Corrected drawing sheets in compliance with 37 CFR 1.121(d) are required in reply to the Office action to avoid abandonment of the application. Any amended replacement drawing sheet should include all of the figures appearing on the immediate prior version of the sheet, even if only one figure is being amended. The figure or figure number of an amended drawing should not be labeled as “amended.” If a drawing figure is to be canceled, the appropriate figure must be removed from the replacement sheet, and where necessary, the remaining figures must be renumbered and appropriate changes made to the brief description of the several views of the drawings for consistency. Additional replacement sheets may be necessary to show the renumbering of the remaining figures. Each drawing sheet submitted after the filing date of an application must be labeled in the top margin as either “Replacement Sheet” or “New Sheet” pursuant to 37 CFR 1.121(d). If the changes are not accepted by the examiner, the applicant will be notified and informed of any required corrective action in the next Office action. The objection to the drawings will not be held in abeyance.

Claim Objections
Claims 1-20 are objected to because of the following informalities.  
Regarding claim 1 lines 7-8, claim 17 lines 8-9, and claim 20 lines 11-12 recite the limitation “the quantized input values”.  This limitation lacks antecedent basis.  Antecedent basis is present for “the plurality of quantized input values”.  Claims 2-16 inherit the same deficiency as claim 1 by reason of dependence.

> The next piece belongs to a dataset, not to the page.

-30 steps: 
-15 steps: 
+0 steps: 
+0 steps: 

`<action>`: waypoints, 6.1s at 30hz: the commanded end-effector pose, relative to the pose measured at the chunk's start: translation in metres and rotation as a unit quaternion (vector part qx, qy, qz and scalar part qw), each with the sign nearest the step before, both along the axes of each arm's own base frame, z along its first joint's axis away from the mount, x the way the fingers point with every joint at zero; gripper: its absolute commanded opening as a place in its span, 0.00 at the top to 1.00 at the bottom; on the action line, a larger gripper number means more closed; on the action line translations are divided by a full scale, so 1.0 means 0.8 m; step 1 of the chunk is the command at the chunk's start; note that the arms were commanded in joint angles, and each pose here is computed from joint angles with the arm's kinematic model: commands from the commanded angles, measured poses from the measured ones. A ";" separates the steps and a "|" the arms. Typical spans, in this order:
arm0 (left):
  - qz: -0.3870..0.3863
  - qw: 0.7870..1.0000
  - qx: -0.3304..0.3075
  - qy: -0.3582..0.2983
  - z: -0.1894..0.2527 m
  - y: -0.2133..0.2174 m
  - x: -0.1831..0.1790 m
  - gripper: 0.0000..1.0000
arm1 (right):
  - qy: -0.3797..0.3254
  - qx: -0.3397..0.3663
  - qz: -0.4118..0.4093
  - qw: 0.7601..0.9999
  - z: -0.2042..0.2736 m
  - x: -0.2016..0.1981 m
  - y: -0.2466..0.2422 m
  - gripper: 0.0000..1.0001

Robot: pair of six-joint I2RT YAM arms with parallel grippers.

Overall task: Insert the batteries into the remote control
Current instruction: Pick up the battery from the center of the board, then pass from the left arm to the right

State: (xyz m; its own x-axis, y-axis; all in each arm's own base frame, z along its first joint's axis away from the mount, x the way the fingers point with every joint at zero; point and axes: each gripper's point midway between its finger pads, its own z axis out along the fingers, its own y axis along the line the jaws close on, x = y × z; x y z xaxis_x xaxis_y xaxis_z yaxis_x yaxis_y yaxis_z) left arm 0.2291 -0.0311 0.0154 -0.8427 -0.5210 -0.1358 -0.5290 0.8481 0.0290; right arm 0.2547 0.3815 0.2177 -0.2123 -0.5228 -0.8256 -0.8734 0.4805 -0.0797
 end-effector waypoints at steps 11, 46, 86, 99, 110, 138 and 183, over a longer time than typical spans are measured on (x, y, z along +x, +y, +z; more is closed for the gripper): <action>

Claims 18-19 inherit the same deficiency as claim 17 by reason of dependence.
Regarding claim 1 line 9, claim 17 line 10, and claim 20 line 13 recite the limitation “the output values”.  This limitation lacks antecedent basis.  Antecedent basis is present for “the plurality of output values”.  Claims 2-16 inherit the same deficiency as claim 1 by reason of dependence. Claims 18-19 inherit the same deficiency as claim 17 by reason of dependence.
Appropriate correction is required.

Claim Rejections - 35 USC § 112
The following is a quotation of 35 U.S.C. 112(b):
(b)  CONCLUSION.—The specification shall conclude with one or more claims particularly pointing out and distinctly claiming the subject matter which the inventor or a joint inventor regards as the invention.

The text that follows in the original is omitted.